Morning in a Garden of Steel

by William Gritzbaugh

The small village of Ba To sat at the southern edge of I Corps, the northern-most of the four military regions established by the US military during the Vietnam War. The hamlet thus gave its name to A-106 Ba To, a heavily-fortified US Army Special Forces (SF) camp just across a small but fast-flowing stream from the hamlet. I lived there in 1969, along with a compliment of Vietnamese and Montagnard troops. Ba To is etched in my mind since, in its surrounding jungled mountains, I was first shot at by people trying to kill me. Funny how something like that stays with you for the rest of your life.

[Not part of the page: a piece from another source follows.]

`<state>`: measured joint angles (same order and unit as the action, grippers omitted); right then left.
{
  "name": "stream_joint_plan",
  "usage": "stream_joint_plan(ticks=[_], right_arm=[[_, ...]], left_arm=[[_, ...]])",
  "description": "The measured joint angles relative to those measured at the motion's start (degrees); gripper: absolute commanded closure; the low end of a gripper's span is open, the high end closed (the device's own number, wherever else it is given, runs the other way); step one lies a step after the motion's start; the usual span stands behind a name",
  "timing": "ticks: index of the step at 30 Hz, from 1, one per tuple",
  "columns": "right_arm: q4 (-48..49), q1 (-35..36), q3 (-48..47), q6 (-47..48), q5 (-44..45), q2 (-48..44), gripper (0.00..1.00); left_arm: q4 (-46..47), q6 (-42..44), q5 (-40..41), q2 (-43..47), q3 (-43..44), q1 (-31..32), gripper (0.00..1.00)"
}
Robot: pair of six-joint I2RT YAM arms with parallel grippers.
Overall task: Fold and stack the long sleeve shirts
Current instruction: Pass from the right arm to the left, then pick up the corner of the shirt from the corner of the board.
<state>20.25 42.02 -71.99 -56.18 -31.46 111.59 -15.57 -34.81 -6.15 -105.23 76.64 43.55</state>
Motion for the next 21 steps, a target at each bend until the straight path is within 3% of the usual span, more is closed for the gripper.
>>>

We also ran a separate training facility for new recruits into the Civilian Irregular Defense Group, or CIDG, a hometown militia that was the main fighting force that Army Special Forces fielded against Viet Cong and North Vietnamese Army forces throughout Vietnam. The training center was a few hundred yards west of the SF camp and was quite rough: a few plywood buildings, canvas tents, and sandbag bunkers, all connected by trench lines. When the recruits were on site, maybe a hundred per training cycle, it was a noisy, muddy and bleak environment. A small detachment of six US SF troops, myself included, assisted the Vietnamese cadre in training.

Upon completion of their training cycle, the recruits would go on a combat patrol into the surrounding mountains, which were a major infiltration route for Communist troops. Two US SF advisors accompanied these patrols to assist their Vietnamese counterparts in the event that enemy contact would necessitate air support or Medevac extractions. For this patrol, the task fell to me and Sergeant First Class Lewis.

After a long day of humping the stream beds and mountain trails to the west and north of Ba To, our column of troops finally arrived at its NDP, or Night Defensive Position, high on the shoulder of a mountain. As we prepared our sleeping positions and ate our meager ‘LRRP’ rations, Sergeant Lewis told me that this same NDP had been the site of a major ambush the previous year. Several indigenous troops had been killed, and a SF trooper wounded. That Lewis was irritated with our Vietnamese counterparts for using this site again was an understatement. But protocol required that we politely defer to our allies rather than make a ruckus. Needless to say, we figured the VC would hit us in the early morning, which made the night pass slowly.

Pre-dawn arrived and a thick fog enveloped the mountain. We could only see a dozen yards in any direction, and the possibility that VC ambushers lurked in the underbrush made everyone tense. We expected a firefight to begin any second, but our column snaked away from the NDP without incident and headed down the mountain side. We moved slow through the stubborn fog. I could only imagine the stress of the guys on point as they felt their way along. Sergeant Lewis and I, a few dozen yards back in the column, struggled to see the men just in front of or behind us.

Just beside the trail, a few feet to my right, I noticed a strange object protruding from the ground. I slowed my gait a bit and studied it. Then I saw another similar object that sprouted plant-like from the ground nearby. I froze and Sergeant Lewis nearly bumped into me as I stood on the trail. I took a few more steps and scanned the terrain to the left and right. Dozens of tail sections of mortar rounds stuck out of the earth. The array gave the ground the look of a devil’s cactus garden. All were ‘dud’ rounds that had failed to explode on impact, but now became a mine field for our little fog-enshrouded column of soldiers.

I would later learn that the VC used the area as a vantage point to gather intelligence on the activities at the SF camp two thousand feet below. Knowing this, the camp would fire mortar or artillery rounds – referred to as ‘H & I’ or ‘harassment & interdiction’ – at the area in hopes of killing or driving away those observers. Over the years, the many dud rounds, often caused by corroded impact fuses of WWII vintage, turned the area into a potential death trap for the unwary.

I took a mental inventory of the fin assemblies as we tip-toed past them, each soldier following the exact steps of the man to his front. There were numerous 81 mm and some 107 mm or ‘Four Deuce’ rounds. Most were ‘HE’ or high explosive, but at least one appeared to be white phosphorus. Scores of impact craters of rounds that did explode on impact merely added to the other-worldly landscape we’d strolled into.

Every war leaves behind detritus that continues to kill and maim long after the guns are silenced. I’ve since wondered if that dangerous mountainside field yet rests there, possibly attracting a closer look by curious tourists from Germany and Australia. Perhaps the Communist government sent a team up there long ago to detonate those rounds safely. I sure hope so.

Had the VC opened up on us as we traversed the clearing we would have had no option but to dive for cover amongst those fin sections, possibly setting off explosions as we sought the safety of Mother Earth.

I thank God they did not, and we soon left the fog and reentered the jungle, which, even with all its dangers, seemed almost safe.